I tried googling for her but cant work it out, it says 1.15 euros per cubic meter so is 1 digit on the meter a cubic meter

Any help appreciated please:confused2:


----------



## Veronica (Apr 5, 2008)

philly said:


> Hi all
> 
> My elderly neighbour has just recieved a horrendous water bill and is worried out of her mind
> 
> ...


Are you comparing it with your meter to see if it moves a lot faster? Maybe there is a fault with the meter or a leak in her pipes somewhere.
Water bills here are usually very low, we have never paid more than 30 euros for 3 months and that is during the summer with topping up our pool.
Do you live on a complex? Is it possible someone can be tapping into her water? This is not unknown especially on complexes.


----------



## philly (Feb 5, 2010)

Veronica said:


> Are you comparing it with your meter to see if it moves a lot faster? Maybe there is a fault with the meter or a leak in her pipes somewhere.
> Water bills here are usually very low, we have never paid more than 30 euros for 3 months and that is during the summer with topping up our pool.
> Do you live on a complex? Is it possible someone can be tapping into her water? This is not unknown especially on complexes.



It strange co it has been like a freak bill

There are just 2 of them and the bill for water was 400 euros ahe has never had a bill like that she said

The fact we are watching her meter is just to try and ensure that we have a correct reading for a month

They have a pool but no leaks or anything

Any idea how many units on the meter for a bill of your for instance:boxing:


----------



## Veronica (Apr 5, 2008)

philly said:


> It strange co it has been like a freak bill
> 
> There are just 2 of them and the bill for water was 400 euros ahe has never had a bill like that she said
> 
> ...


We never use more than 20-25 units a month.
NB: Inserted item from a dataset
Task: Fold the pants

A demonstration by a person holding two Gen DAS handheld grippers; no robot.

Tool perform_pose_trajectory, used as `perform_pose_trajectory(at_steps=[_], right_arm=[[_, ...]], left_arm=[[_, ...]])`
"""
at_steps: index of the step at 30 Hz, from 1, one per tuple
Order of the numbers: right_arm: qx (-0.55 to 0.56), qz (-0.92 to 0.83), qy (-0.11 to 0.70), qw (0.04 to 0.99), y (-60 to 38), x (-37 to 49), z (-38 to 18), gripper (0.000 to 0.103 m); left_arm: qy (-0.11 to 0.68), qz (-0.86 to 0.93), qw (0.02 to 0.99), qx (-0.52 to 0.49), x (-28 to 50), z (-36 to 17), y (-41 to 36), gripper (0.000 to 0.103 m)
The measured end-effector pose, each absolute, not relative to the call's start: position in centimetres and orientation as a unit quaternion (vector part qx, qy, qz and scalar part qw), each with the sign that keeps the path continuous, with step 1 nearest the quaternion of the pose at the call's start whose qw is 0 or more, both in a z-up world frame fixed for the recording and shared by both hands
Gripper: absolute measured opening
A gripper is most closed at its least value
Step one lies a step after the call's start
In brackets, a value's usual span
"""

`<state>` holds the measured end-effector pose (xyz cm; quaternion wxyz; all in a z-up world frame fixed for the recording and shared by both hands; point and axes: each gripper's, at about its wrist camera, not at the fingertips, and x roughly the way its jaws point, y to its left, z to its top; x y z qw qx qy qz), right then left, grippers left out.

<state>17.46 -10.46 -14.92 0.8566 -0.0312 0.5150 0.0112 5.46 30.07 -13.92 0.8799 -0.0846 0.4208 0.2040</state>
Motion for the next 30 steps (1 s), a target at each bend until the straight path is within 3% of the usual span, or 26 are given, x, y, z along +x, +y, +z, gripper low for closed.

This past 3 months they wont have had to top their pool up as much as in the summer so they should not have a bill like that. There must be a leak somewhere in their system. The leak will be after their meter so it will be their responsiblity to find it and get it repaired or they will continue to get big bills like this and could even get fined for excessive consumption of water.


----------



## philly (Feb 5, 2010)

Veronica said:


> We never use more than 20-25 units a month. This past 3 months they wont have had to top their pool up as much as in the summer so they should not have a bill like that. There must be a leak somewhere in their system. The leak will be after their meter so it will be their responsiblity to find it and get it repaired or they will continue to get big bills like this and could even get fined for excessive consumption of water.


Thanks Veronica thats realy helpful I shall speak to her tomorrow

Take care


----------



## theresoon (Apr 11, 2008)

I would also call the water authority. Since she is elderly maybe they can do something, like payments or waive part of the bill.


----------



## Veronica (Apr 5, 2008)

theresoon said:


> I would also call the water authority. Since she is elderly maybe they can do something, like payments or waive part of the bill.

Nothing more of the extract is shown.